Texto: Silvia Cruz Lapeña
Fotos: Peter Buitelaar
Rosario la Tremendita & Mohammad Motamedi / Kayhan Kalhor & Erdal Erzincan.
Doble concierto: Flamenco & Oriente
Muziekgebouw aan 't IJ
‘Quejío’ y ‘tahir’
Cómo han crecido en estos cuatros años Mohammad Motamedi y Rosario La Tremendita. Si se miran las fotos de aquella Biennale de 2011 en la que presentaron Qasida, se nota en sus caras. Pero donde más se apreció anoche su crecimiento fue en la sintonía que mostraron entre ellos, en la seguridad con la que se entrelazaron sus voces y sus culturas, en la manera en que resolvieron una propuesta que nada tiene de fácil.
La “reposición” de Qasida sucedió, domo diría Pareja Obregón, en el mismo sitio y a la misma hora que cuatro años atrás. Al Muziekgebouw aan 't IJ le faltó poco para el lleno y aunque costo un poquito calentar al público, en cuanto La Tremendita arrancó por fandangos y Mohammed enredó sus giros de garganta a los de ella, el auditorio se vino abajo. Ese trino que hace Mohammad, ese tahir tan complicado y tan bien hallado, quizás no entronque en ningún punto de su historia con el flamenco, pero no hay duda de que llegó al mundo para enlazarse aunque sólo fuera en citas furtivas y puntuales con un “quejío”.
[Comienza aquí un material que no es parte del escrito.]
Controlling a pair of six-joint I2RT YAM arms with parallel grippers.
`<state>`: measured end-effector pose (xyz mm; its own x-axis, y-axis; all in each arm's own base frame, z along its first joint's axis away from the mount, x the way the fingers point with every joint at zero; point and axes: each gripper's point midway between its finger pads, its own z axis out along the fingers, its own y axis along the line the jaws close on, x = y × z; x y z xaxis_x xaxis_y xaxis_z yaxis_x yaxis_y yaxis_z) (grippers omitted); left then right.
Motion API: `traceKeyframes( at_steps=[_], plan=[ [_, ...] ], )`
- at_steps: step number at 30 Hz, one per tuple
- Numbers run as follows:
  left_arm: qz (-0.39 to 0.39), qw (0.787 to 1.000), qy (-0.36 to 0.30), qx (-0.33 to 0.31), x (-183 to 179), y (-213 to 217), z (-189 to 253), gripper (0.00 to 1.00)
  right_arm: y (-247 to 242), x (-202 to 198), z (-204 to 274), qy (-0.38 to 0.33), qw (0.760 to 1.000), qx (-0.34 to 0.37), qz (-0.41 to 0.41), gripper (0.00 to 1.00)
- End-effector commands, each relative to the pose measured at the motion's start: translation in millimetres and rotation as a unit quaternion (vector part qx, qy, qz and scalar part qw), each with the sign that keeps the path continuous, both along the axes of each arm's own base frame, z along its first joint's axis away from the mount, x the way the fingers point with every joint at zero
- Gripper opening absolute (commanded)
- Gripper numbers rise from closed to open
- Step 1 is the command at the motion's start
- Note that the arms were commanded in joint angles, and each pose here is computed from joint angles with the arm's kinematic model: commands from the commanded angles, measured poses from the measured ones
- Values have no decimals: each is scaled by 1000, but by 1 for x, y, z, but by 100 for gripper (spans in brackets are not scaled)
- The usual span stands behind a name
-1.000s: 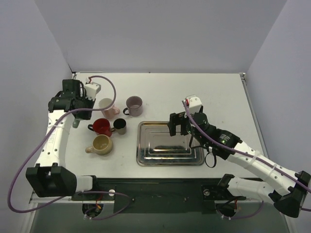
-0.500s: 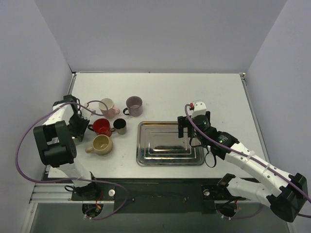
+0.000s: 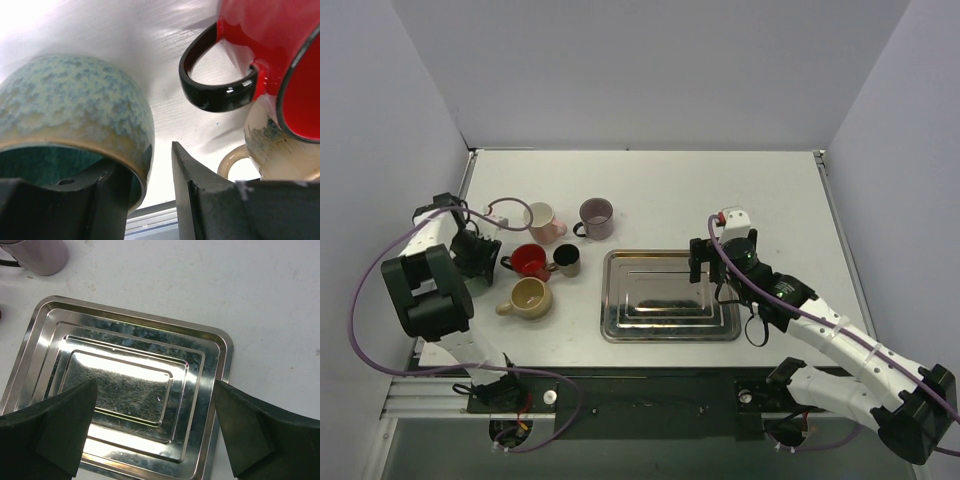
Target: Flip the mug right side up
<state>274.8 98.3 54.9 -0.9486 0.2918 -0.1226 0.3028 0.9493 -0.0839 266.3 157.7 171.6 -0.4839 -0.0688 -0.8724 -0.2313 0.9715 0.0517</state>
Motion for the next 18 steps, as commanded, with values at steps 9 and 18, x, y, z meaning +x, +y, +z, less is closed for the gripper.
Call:
traceKeyframes(
  at_steps=[9,18],
  plan=[
    [1,952,-307,-3,48,-50,146,51,-50,9,-20,-25,994,-48,-93,94],
    [4,854,-515,-76,41,-121,153,81,-103,13,-38,-75,979,-66,-179,95]
  ],
)
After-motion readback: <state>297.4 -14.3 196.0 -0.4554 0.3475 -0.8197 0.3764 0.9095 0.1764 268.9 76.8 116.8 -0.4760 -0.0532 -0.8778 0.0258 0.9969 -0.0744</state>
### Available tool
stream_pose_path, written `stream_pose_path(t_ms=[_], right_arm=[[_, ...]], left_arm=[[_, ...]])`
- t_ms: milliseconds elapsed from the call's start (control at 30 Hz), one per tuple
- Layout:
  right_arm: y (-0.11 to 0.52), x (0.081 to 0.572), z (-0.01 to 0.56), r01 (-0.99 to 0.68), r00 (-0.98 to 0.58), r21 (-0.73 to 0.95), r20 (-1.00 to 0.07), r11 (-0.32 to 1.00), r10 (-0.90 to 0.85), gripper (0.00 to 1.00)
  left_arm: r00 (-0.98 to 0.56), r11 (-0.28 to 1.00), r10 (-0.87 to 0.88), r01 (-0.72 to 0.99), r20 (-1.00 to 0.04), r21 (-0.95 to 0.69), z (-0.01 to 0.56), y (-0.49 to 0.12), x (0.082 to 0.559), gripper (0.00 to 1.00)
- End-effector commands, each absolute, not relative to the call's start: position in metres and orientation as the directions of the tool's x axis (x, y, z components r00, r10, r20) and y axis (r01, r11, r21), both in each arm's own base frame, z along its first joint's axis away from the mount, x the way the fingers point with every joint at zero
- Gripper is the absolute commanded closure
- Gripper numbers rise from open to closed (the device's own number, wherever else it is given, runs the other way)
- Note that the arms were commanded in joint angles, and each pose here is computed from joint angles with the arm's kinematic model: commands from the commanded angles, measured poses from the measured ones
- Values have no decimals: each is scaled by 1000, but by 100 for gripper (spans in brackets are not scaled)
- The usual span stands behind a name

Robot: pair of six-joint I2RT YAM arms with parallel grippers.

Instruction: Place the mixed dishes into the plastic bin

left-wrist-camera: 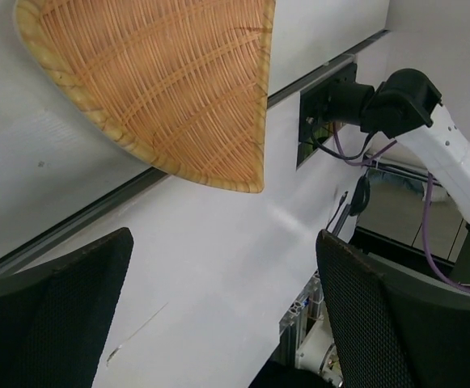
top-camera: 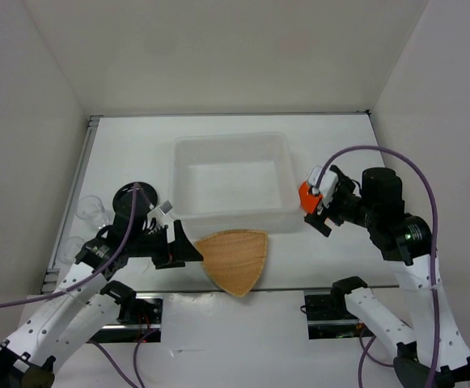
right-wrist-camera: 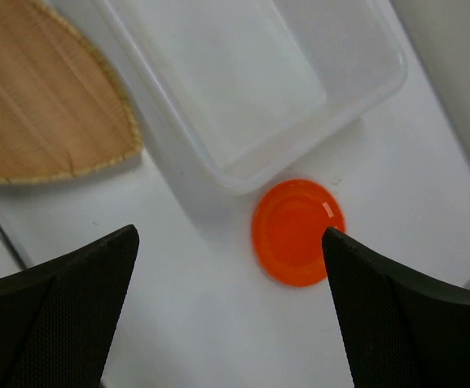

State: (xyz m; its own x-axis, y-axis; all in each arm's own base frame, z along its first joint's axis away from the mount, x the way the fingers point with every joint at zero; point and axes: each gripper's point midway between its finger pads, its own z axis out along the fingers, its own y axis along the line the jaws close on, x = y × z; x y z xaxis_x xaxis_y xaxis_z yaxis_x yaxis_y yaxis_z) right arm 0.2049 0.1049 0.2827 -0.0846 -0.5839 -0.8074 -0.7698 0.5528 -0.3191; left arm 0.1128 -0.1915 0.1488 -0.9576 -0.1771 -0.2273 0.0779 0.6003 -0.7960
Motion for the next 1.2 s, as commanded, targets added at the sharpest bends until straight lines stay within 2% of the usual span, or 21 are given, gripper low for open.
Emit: stream_pose_path(t_ms=[0,33,67,133,167,233,267,367,433,467,533,567,600,733,800,867,933,1000,1033,1167], right_arm=[[108,188,273,-781,297,-593,-631,198,-717,2],[111,185,259,-769,360,-624,-601,138,-714,2],[110,174,267,-694,461,-713,-546,99,-699,2],[118,163,247,-595,616,-804,-437,-23,-655,2],[118,147,252,-489,698,-871,-355,-52,-622,2],[124,127,219,-428,786,-888,-272,-171,-555,2],[124,116,218,-368,816,-912,-223,-182,-534,2],[125,106,207,-350,832,-919,-218,-180,-510,2],[125,111,209,-388,805,-913,-269,-127,-529,2],[123,122,217,-363,792,-927,-253,-95,-555,2],[119,139,224,-379,751,-924,-283,-39,-596,2],[114,154,235,-368,711,-929,-303,31,-635,2],[112,164,237,-382,683,-922,-323,56,-655,2],[96,200,256,-427,524,-876,-442,225,-728,2],[87,211,273,-461,406,-810,-555,362,-726,2],[85,224,282,-518,287,-719,-656,463,-698,2],[80,233,278,-540,188,-664,-695,518,-694,2],[78,232,282,-531,151,-630,-728,567,-668,2],[77,229,291,-506,180,-644,-729,574,-661,2],[73,220,293,-480,194,-650,-734,590,-651,2]], left_arm=[[-956,589,-157,113,-250,-800,149,-194,112,0],[-955,600,-163,102,-246,-793,146,-192,112,0],[-955,611,-168,92,-243,-786,144,-191,112,0],[-944,614,-204,84,-260,-785,147,-187,113,0],[-935,627,-233,65,-267,-776,146,-184,116,0],[-924,595,-270,62,-272,-801,160,-185,116,0],[-917,579,-286,65,-277,-813,166,-186,117,0],[-927,540,-287,52,-242,-840,168,-192,111,0],[-941,511,-248,75,-230,-856,172,-199,103,0],[-949,499,-240,61,-205,-865,168,-202,99,0],[-966,418,-186,88,-180,-904,173,-218,91,0],[-976,420,-188,21,-110,-907,161,-222,89,0],[-973,419,-196,27,-120,-907,162,-225,93,0],[-989,500,-136,-16,-60,-866,143,-245,88,0],[-996,559,-90,-29,-25,-829,133,-258,84,0],[-994,566,-104,-22,-45,-824,138,-266,91,0],[-990,543,-142,-76,-3,-836,138,-269,93,0],[-986,540,-157,-136,59,-831,119,-267,82,0],[-976,513,-194,-185,97,-838,121,-267,79,0],[-933,422,-330,-281,143,-862,119,-255,82,0]])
La petenera fue de milagro, con ese ahogo en la voz que tiene La Tremendita que nunca se sabe si quiere morir o viene a matar. Con las bulerías, hubo entre el público quien quiso arrancarse a bailar. En el suelo de la sala se notaba el retumbar de los pies de muchos fieles, que marcaban sin errar el compás. Increíble el público holandés: atento, escrutador y generoso. Mohammad y Rosario se despidieron por tientos tangos y aunque no hubo bis, el público les aplaudió largo rato y puesto en pie. Se dejaron el corazón y demostraron, contradiciendo a Joaquín Sabina, que al lugar donde se ha sido feliz siempre hay que tratar de volver. El concierto de anoche fue redondo: se vio el resultado de rodar mucho juntos, se habían borrado los balbuceos y las dudas que se les había visto en otras representaciones. Ambos se conocen ya, pero no se aburren. Y sobre todo, no se permiten aburrir ni defraudar al público.
A sus músicos les pasa igual. Estuvieron impecables, discretos, sabiendo como saben que son esas dos voces que acompañan el meollo de Qasida. Ya casi ni se miran para saber qué viene y por dónde tirar. Merecen mención aparte la guitarra de Salvador Gutiérrez y el kamanché de Sina Jahanabadi. Ambos se encargaron de marcar el rumbo con discreción, de guiar a los cantaores sin que se dieran cuenta. Los dedos de Salvador fueron de dulce, y los sacó del segundo plano en las bulerías, donde fueron templados, sedosos, de caramelo.
La segunda parte de una noche dedicada al intercambio, al diálogo entre culturas, la compusieron el virtuoso Kayhan Kalhor con su kamanché y Erdal Erzincan, con su laúd de cuello largo. Ambos pusieron a hablar a sus instrumentos, a sus países y a sus ancestros. No hubo duelo, sino conversación. Una charla sin palabras, que duró casi hora y media, sin descanso y donde hubo gritos y susurros, risas y confesiones entre el iraní y el turco.
La actuación, larguísima, la hicieron de un tirón y una parte del público pasadas las 23,15, hora estimada para acabar el concierto, empezó a abandonar la sala. Algunos lo hicieron por motivos logísticos: empezaban a disminuir las opciones de transporte, pero otros consideraron que una sola pieza de hora y media era demasiado hasta para el más melómano. Con los dedos hicieron los músicos virguerías y la belleza y la complejidad de esa improvisación planificada fue máxima. Se fueron algunos, pero los que se quedaron gozaron hasta el delirio. Ambos recibieron un aplauso fabuloso que al igual que su actuación pareció por momentos que iba a durar para siempre.